## [TASK DIRECTIONS]
Every line from the first one in the listing down to the line with "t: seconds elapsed" should be restated word for word.
GIVEN INFORMATION START
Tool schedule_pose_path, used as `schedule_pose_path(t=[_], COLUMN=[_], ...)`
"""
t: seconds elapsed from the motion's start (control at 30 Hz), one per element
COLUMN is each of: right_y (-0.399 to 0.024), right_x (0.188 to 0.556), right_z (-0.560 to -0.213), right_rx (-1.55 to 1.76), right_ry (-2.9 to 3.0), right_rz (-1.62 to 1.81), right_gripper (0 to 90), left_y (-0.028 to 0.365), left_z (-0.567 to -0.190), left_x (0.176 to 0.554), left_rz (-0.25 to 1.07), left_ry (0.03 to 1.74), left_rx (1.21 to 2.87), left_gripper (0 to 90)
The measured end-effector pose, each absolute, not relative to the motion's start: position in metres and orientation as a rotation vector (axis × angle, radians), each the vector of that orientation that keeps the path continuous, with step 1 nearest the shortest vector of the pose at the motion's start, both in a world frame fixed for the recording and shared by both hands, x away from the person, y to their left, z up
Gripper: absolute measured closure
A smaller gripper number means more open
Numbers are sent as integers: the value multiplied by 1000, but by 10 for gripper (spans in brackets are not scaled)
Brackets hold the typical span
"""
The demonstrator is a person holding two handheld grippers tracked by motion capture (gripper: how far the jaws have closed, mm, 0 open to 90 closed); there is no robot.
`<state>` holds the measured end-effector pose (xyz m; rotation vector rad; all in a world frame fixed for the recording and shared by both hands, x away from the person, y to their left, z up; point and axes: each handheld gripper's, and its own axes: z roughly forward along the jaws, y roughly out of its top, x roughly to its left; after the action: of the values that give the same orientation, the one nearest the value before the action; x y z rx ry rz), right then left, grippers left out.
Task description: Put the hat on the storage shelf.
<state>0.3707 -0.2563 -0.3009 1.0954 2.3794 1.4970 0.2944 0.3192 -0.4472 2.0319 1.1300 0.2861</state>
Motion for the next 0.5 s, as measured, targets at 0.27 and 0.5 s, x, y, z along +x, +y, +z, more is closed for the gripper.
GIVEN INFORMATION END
## [ANSWER FOR THIS EXERCISE]
Tool schedule_pose_path, used as `schedule_pose_path(t=[_], COLUMN=[_], ...)`
"""
t: seconds elapsed from the motion's start (control at 30 Hz), one per element

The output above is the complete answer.